Accordingly, I dissent.
. Other circuits have also recognized that the materiality of the disputed issues of fact are permissible subjects for appellate review. Jeffers v. Gomez, 267 F.3d 895, (9th Cir.2001) (observing that "[ejven if disputed facts exist about what actually occurred, a defendant may still file an interlocutory appeal if the defendant’s alleged conduct in any event met the standard of objective legal reasonableness under clearly established law regarding the right allegedly infringed"); Salim v. Proulx, 93 F.3d 86, 90 (2nd Cir. 1996) (same).
. See, for instance, the Fourth Circuit case of Sigman v. Town of Chapel Hill, 161 F.3d 782, 787 (4th Cir. 1998), similar to the one at bar, wherein the court rejected affidavits by witnesses who claimed that they could not see the knife in the suspect’s hand at the instant that the shots were fired, concluding that the affidavits "do not dispute the fact that a large knife was recovered from the ground near Sigman after he was felled by shots.”
. Luster testified that Smith "backed up” toward the fence on her property and was shot. However, a parsing of Luster’s testimony in comparison with the pictures, maps and diagrams of the location, provided in the record, indicated that Smith was not in retreat. Luster testified that when Smith was shot, Kim and Yankowski were standing just in front of the plant stand located a few feet from the roadway. She acknowledged that seconds earlier Kim and Yankowski were within four feet of Smith near the chair in the driveway in which he was sitting, approximately twenty-five feet from the road. The district court has maintained this testimony created a fact question concerning whether Smith was coming towards the officers or backing away from them. However, if Smith had been moving backward, as the court concluded, he would have been moving toward the car at the top of the driveway. Luster testified that Smith was not moving toward the car, but was instead moving toward the fence where she was standing, proximate to the officers. Thus, despite Luster's use of the term "backed up,” *826her testimony makes clear that Smith was moving in a manner consistent with the officer’s testimony. J.A. at 122-25, 197.
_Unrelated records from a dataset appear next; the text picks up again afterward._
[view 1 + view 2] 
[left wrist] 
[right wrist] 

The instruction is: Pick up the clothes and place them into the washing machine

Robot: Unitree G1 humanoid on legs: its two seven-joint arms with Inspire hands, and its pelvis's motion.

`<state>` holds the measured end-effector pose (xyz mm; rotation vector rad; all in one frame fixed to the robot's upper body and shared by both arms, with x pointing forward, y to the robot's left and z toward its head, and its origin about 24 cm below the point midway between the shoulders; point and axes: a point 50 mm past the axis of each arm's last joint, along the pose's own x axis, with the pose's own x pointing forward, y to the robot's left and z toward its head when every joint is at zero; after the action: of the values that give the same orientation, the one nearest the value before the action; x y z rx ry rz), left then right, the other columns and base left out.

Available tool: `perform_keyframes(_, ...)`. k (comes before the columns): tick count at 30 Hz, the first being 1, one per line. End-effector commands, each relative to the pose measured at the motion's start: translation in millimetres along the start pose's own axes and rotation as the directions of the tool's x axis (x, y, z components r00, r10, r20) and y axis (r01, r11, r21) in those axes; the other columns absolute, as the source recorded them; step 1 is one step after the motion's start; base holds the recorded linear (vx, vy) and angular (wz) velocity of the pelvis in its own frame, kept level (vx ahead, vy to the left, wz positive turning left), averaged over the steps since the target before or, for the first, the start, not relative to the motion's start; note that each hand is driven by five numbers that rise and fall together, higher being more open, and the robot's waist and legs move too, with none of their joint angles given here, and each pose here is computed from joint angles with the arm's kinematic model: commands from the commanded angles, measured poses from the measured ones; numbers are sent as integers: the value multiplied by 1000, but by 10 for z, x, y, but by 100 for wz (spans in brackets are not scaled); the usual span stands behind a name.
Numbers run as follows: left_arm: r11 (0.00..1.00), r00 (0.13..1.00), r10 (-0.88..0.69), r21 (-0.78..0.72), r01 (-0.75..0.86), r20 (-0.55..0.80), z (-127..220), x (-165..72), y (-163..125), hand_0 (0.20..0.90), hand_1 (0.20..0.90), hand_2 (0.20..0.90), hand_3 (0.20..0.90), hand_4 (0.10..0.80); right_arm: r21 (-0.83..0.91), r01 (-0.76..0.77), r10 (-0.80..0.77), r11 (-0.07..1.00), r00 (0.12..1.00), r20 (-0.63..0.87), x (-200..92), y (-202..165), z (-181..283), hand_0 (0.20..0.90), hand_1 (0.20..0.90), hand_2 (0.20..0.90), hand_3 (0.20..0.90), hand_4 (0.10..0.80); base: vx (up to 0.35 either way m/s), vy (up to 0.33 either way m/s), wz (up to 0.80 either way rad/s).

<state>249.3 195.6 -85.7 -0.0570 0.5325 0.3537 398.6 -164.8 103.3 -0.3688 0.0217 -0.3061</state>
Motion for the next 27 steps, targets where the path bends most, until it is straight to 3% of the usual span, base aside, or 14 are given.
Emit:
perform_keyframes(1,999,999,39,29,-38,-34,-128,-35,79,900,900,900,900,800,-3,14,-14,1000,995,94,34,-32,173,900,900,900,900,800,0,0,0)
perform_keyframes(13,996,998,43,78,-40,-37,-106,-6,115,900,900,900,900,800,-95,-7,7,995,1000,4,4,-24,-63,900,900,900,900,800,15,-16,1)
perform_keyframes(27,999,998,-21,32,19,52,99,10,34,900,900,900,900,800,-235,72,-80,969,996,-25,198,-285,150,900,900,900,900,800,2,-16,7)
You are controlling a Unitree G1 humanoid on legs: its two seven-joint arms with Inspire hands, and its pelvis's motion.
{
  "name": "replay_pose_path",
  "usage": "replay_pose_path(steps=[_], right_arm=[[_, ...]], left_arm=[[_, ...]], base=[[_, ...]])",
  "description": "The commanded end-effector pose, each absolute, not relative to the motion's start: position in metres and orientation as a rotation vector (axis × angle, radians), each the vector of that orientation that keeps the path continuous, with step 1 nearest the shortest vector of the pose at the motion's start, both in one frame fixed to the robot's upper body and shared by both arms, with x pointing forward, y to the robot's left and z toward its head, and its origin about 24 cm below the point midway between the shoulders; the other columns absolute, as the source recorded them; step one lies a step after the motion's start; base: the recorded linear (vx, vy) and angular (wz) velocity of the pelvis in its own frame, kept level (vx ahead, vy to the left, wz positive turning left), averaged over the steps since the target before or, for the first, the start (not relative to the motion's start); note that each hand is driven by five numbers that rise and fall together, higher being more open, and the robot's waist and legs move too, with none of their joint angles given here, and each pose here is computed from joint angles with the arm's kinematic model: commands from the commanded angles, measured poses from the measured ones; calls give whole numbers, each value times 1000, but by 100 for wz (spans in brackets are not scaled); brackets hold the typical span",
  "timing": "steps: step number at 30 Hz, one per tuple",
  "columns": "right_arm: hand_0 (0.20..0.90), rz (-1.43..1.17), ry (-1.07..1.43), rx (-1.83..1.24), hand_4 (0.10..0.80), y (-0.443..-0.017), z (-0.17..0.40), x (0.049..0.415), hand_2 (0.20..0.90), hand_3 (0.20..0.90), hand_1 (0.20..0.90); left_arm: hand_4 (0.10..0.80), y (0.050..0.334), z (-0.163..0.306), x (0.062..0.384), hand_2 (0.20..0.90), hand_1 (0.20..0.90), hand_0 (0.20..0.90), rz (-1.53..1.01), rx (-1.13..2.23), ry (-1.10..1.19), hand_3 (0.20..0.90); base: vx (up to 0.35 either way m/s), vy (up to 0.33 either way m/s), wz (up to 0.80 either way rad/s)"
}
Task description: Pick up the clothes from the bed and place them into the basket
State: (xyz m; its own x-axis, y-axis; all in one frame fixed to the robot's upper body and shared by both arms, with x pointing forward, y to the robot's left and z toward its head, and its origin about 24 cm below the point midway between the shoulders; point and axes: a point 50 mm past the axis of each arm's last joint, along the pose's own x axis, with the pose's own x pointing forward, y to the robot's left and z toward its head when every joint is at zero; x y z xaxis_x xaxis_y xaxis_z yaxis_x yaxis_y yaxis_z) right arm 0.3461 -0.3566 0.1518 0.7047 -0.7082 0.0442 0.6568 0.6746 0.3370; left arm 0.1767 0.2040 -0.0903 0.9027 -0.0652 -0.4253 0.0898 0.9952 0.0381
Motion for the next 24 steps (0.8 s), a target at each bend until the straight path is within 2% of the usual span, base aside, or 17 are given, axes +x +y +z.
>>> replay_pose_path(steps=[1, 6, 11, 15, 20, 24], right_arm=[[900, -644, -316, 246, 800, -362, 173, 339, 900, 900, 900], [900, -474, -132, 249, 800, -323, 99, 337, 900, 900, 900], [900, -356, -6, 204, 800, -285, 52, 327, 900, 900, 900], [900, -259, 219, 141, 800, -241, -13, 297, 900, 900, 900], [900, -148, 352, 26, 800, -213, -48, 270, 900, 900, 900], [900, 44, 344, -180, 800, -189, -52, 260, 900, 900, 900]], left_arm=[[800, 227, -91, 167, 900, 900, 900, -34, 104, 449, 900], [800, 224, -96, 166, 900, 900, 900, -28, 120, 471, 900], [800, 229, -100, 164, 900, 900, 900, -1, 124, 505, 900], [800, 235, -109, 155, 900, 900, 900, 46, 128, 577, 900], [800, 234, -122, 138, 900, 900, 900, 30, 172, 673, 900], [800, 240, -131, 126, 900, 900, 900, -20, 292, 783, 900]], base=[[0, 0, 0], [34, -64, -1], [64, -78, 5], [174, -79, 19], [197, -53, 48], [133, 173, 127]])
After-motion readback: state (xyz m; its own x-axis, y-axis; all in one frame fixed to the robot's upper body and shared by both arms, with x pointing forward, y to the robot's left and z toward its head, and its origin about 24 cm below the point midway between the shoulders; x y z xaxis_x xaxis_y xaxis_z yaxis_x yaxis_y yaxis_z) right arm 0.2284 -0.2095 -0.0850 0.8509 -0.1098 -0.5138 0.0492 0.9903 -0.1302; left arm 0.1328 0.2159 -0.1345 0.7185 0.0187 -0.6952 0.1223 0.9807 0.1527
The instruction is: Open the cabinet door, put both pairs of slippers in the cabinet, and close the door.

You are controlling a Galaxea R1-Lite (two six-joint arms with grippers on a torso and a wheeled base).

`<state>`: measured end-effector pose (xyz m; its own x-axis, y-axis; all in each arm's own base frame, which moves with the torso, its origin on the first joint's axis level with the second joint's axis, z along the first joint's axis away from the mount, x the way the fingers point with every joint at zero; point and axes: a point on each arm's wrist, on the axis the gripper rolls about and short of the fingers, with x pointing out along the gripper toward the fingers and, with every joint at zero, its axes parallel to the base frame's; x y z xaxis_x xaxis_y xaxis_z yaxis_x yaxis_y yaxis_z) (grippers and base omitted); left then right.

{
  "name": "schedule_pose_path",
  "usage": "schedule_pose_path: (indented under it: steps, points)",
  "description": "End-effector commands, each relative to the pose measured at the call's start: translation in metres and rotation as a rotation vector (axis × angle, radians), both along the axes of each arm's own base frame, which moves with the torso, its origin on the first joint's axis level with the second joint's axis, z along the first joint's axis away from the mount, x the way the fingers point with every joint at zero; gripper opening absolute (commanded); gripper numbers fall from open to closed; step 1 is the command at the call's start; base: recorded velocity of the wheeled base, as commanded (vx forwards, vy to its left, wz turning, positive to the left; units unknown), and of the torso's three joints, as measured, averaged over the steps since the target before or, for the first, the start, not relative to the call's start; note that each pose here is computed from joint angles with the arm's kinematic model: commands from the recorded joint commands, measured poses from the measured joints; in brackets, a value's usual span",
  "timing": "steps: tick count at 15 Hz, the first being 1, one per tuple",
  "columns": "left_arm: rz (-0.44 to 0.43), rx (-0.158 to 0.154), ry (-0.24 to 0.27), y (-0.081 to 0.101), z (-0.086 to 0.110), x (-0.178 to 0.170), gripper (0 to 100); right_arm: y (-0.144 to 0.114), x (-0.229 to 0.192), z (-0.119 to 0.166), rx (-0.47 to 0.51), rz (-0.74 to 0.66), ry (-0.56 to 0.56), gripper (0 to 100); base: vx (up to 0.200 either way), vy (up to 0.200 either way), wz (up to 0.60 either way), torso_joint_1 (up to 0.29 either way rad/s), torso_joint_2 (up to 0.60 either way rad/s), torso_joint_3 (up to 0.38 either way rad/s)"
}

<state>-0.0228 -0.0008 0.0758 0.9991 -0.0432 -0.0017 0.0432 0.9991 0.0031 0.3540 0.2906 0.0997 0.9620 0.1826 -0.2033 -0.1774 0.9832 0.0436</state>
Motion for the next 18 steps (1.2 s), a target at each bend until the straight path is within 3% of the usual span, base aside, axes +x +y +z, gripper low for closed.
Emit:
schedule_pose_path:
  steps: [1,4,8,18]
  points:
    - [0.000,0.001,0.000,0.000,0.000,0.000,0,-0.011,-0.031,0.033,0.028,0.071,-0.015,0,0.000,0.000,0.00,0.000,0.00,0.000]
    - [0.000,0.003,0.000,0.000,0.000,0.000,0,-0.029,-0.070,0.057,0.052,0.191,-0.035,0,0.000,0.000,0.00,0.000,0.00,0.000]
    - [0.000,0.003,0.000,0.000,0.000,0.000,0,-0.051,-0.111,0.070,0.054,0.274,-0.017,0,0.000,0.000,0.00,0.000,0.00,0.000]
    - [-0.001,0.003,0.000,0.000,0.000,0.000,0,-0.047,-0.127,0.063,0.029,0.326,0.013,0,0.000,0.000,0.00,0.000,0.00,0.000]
. The district court denied Yankowski qualified immunity, explaining that a factual issue existed concerning whether Yankowski "purposely refused to tell Officer Kim about Smith’s mental condition.” A review of the record discloses that the only evidence remotely addressing that finding was Yankowski’s deposition, in which he admitted to having been unable to relay the specifies of Smith’s condition to officer Kim because they were preoccupied with locating Smith’s proper address and had arrived in separate squad cars. Yankowski did, nevertheless, testify to having informed Kim of Smith’s proclivity toward violence. Consequently, the district court’s conclusion regarding Yankowski’s conduct appears to be nothing more than an impermissible effort to elevate an assertion of negligence into a constitutional violation.